GEOCHEMICAL ARCHITECTURE AND EVOLUTION OF THE FAMATINIAN MAGMATIC ARC CRUSTAL SECTION IN THE NW ARGENTINA

A comparison of geochemistry of five pre-Andean, South American Cordillera flare-ups shows good correlations between major elements for mafic and intermediate igneous rocks and estimated crustal thickness. This suggests a relationship between the crustal thickness and the extent of mantle melting driven by changes in the thermal structure of the mantle wedge. We thus hypothesize that mantle processes are the main cause of magmatic flare-ups in arcs.

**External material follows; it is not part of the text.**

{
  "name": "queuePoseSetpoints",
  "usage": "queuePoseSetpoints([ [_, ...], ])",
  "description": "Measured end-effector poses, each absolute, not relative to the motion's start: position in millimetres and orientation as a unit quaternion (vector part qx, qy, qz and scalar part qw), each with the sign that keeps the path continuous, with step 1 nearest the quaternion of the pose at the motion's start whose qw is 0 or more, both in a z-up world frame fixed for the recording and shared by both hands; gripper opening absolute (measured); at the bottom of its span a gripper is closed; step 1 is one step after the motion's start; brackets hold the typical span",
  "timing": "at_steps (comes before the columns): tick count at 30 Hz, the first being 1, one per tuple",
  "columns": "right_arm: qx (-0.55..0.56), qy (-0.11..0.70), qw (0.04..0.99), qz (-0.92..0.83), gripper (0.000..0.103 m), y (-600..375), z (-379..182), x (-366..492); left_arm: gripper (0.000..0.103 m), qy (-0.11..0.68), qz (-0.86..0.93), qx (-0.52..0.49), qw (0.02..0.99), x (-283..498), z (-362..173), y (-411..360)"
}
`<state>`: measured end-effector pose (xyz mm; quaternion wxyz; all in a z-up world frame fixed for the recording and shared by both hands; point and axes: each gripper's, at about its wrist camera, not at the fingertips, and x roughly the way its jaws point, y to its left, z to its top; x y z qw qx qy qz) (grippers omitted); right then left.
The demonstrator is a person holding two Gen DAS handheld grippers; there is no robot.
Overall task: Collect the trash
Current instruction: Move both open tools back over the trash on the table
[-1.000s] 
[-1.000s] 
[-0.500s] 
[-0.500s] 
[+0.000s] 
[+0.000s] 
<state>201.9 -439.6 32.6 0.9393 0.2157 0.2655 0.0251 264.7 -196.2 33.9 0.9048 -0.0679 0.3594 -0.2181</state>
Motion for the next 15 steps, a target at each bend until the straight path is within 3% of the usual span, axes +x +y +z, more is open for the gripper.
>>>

In one of these arcs, the Ordovician Famatinian arc in NW Argentina, we are exploring the temporal and geochemical evolution of the arc in three crustal sections. A lower crustal (LC) section is represented by the Sierra de Valle Fértil, a mid-crustal (MC) section is represented by the W Sierra de Famatina and SW Sierra de Velasco, and an upper crustal (UC) section is exposed in the Sierra de Los Llanos, E Sierra de Famatina and Sierra de Narváez. A compilation of published and new data from these sections of 35 U-Pb zircon ages and ca. 200 whole-rock geochemical samples reveals no differences in the range of crystallization ages from these different crustal levels. Crystallization occurred at 486 ̶ 469 Ma (peak at 474 Ma) for the LC, 483 ̶ 442 Ma (peak at 470 Ma) for the MC, and 484 ̶ 463 Ma (peak at 475 Ma) for the UC. The timing of migmatization inferred from intrusive relationships (ca. 480 Ma in the MC) and zircon rim ages (477 Ma) of a migmatite in the LC suggests that crustal melting was synchronous to slightly older than indicated by the magmatic peak. Harker diagrams show that the three crustal sections of the arc experienced similar magmatic differentiation. They show a wide range of SiO₂ values (from 48 to 75%) with decreasing contents of TiO₂, Al₂O₃, MgO, FeO^t, and CaO, but increasing alkalis. Additionally, the LC shows a greater range of SiO₂ and higher variations in alkaline content than the UC or MC. This observation is consistent with the Sr isotope composition of the LC which trends towards metasedimentary members signifying crustal contamination. We conclude that mantle melting was the main process in the generation of the metaluminous magmas of the Famatinian arc in a relatively thin crust (ca. 43 km) with some contamination of magmas from melting of continental crust in the lower crustal levels. At shallow levels, both I- and small granitic S-type (Crd-Bt) plutons were emplaced together.